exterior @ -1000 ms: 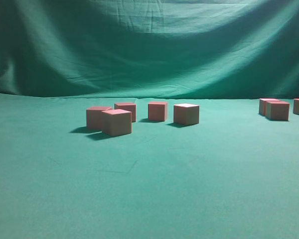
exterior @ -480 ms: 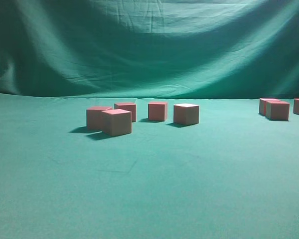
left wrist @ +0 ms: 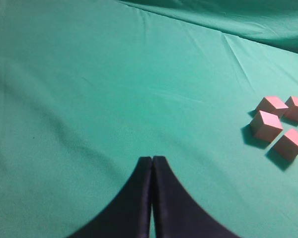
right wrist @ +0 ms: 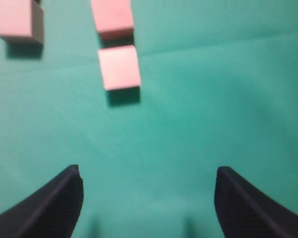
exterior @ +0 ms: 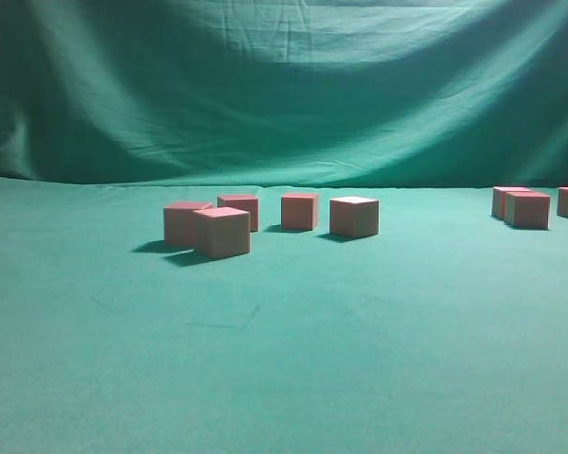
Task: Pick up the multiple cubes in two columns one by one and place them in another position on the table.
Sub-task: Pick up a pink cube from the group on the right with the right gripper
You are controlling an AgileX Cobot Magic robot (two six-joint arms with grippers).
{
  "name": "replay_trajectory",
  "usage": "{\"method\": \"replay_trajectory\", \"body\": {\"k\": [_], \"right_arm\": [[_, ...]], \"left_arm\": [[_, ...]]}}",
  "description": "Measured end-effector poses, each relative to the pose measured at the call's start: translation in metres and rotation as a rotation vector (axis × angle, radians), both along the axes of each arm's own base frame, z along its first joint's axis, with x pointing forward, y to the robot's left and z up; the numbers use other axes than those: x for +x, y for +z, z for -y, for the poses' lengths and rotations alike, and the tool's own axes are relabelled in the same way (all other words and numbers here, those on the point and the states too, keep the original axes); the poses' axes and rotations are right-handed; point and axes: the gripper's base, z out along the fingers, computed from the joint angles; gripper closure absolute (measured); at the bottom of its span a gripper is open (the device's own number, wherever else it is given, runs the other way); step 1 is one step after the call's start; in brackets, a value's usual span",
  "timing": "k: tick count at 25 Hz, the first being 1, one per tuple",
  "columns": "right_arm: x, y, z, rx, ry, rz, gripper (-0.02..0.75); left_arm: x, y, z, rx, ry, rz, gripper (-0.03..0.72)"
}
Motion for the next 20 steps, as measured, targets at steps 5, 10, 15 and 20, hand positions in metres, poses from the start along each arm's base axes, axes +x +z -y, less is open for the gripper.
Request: {"method": "replay_trajectory", "body": {"k": [5,10,15,20], "right_arm": [[0.020,-0.022,-0.001,0.002,0.041,0.032,0.197],[0.035,-0.047,-0.002,0.001,0.055,0.021,0.197],[0.047,-0.073,-0.001,-0.008,0.071,0.006,0.197],[0.054,-0.088,-0.001,-0.011,0.082,0.020,0.197]], "left_arm": [[0.000,0.000,0.000,0.000,0.000,0.000,0.688],[0.000,0.000,0.000,0.000,0.000,0.000,0.688],[0.000,0.000,0.000,0.000,0.000,0.000,0.688],[0.000,0.000,0.000,0.000,0.000,0.000,0.688]]}}
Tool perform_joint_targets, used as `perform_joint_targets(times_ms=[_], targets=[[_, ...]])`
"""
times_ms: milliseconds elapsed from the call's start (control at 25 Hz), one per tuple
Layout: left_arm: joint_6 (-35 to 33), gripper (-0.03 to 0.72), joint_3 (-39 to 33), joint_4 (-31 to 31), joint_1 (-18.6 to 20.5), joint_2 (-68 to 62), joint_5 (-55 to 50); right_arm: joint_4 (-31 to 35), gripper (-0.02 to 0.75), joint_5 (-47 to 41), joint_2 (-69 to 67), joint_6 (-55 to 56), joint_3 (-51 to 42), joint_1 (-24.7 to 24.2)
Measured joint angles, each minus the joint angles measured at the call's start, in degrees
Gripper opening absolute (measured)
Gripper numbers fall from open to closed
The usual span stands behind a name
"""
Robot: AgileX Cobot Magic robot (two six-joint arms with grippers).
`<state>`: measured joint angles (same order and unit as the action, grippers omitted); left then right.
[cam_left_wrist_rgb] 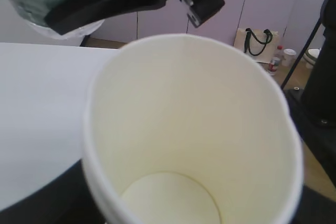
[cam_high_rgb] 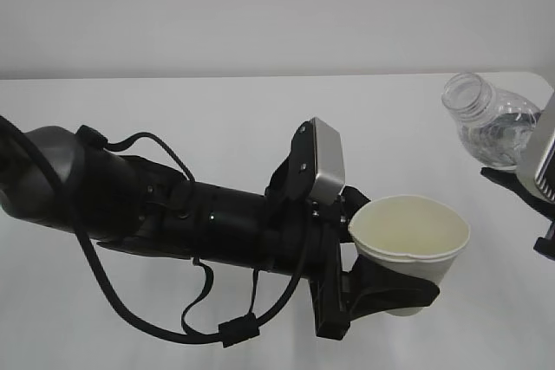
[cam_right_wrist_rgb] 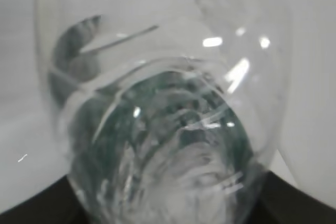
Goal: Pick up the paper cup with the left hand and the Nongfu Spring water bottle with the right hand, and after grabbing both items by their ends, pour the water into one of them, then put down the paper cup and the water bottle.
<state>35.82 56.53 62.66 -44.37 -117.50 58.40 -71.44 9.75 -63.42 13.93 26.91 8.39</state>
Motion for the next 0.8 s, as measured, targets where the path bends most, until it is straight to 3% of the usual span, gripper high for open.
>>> perform_joint_targets(times_ms=[800], targets=[[0.0,0.476,0.0,0.0,0.0,0.0,-4.8,-8.9,0.418,-0.3,0.0,0.0,0.0,0.0]])
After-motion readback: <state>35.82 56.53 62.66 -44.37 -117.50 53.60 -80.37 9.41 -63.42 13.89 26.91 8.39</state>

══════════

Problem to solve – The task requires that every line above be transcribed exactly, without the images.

Your solution –
exterior @ -1000 ms: 
exterior @ -480 ms: 
left wrist @ +0 ms: 
right wrist @ +0 ms: 
exterior @ +0 ms: 
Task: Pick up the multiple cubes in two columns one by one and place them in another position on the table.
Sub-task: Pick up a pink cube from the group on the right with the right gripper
You are controlling an AgileX Cobot Magic robot (two six-joint arms with grippers).
{
  "name": "replay_trajectory",
  "usage": "{\"method\": \"replay_trajectory\", \"body\": {\"k\": [_], \"right_arm\": [[_, ...]], \"left_arm\": [[_, ...]]}}",
  "description": "Measured end-effector poses, each relative to the pose measured at the call's start: translation in metres and rotation as a rotation vector (axis × angle, radians), both along the axes of each arm's own base frame, z along its first joint's axis, with x pointing forward, y to the robot's left and z up; the numbers use other axes than those: x for +x, y for +z, z for -y, for the poses' lengths and rotations alike, and the tool's own axes are relabelled in the same way (all other words and numbers here, those on the point and the states too, keep the original axes); the poses' axes and rotations are right-handed; point and axes: the gripper's base, z out along the fingers, computed from the joint angles; gripper closure absolute (measured); at the bottom of its span a gripper is open (the device's own number, wherever else it is given, runs the other way); step 1 is one step after the call's start; in brackets, a value's usual span",
  "timing": "k: tick count at 25 Hz, the first being 1, one per tuple",
  "columns": "right_arm: x, y, z, rx, ry, rz, gripper (-0.02..0.75); left_arm: x, y, z, rx, ry, rz, gripper (-0.03..0.72)"
}
Motion for the next 20 steps, as measured, targets at steps 5, 10, 15 and 20, hand positions in metres, poses from the start along each arm's base axes, axes +x +z -y, less is open for the gripper.
Request: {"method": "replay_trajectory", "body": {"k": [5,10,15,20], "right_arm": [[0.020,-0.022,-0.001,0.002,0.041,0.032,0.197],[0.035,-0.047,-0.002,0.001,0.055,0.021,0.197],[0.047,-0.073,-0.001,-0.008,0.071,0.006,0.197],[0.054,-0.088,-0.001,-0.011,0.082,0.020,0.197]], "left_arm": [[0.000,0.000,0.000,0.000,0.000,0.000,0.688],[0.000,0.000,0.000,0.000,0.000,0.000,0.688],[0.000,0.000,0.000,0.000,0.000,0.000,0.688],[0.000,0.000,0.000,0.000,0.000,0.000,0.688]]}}
Tool perform_joint_targets, used as `perform_joint_targets(times_ms=[_], targets=[[_, ...]])`
"""
times_ms: milliseconds elapsed from the call's start (control at 25 Hz), one per tuple
Layout: left_arm: joint_6 (-35 to 33), gripper (-0.03 to 0.72), joint_3 (-39 to 33), joint_4 (-31 to 31), joint_1 (-18.6 to 20.5), joint_2 (-68 to 62), joint_5 (-55 to 50); right_arm: joint_4 (-31 to 35), gripper (-0.02 to 0.75), joint_5 (-47 to 41), joint_2 (-69 to 67), joint_6 (-55 to 56), joint_3 (-51 to 42), joint_1 (-24.7 to 24.2)
Measured joint angles, each minus the joint angles measured at the call's start, in degrees
Gripper opening absolute (measured)
Gripper numbers fall from open to closed
The usual span stands behind a name
"""
Robot: AgileX Cobot Magic robot (two six-joint arms with grippers).
`<state>`: measured joint angles (same order and unit as the action, grippers omitted); left then right.
[cam_left_wrist_rgb] 
[cam_high_rgb] 
[cam_right_wrist_rgb] 
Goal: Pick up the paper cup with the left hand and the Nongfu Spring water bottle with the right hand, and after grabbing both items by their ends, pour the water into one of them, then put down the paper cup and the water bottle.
<state>35.82 56.53 62.66 -44.37 -117.50 58.40 -71.44 9.75 -63.42 13.93 26.91 8.39</state>
Motion for the next 0.8 s, as measured, targets where the path bends most, until it is straight to 3% of the usual span, gripper high for open.
>>> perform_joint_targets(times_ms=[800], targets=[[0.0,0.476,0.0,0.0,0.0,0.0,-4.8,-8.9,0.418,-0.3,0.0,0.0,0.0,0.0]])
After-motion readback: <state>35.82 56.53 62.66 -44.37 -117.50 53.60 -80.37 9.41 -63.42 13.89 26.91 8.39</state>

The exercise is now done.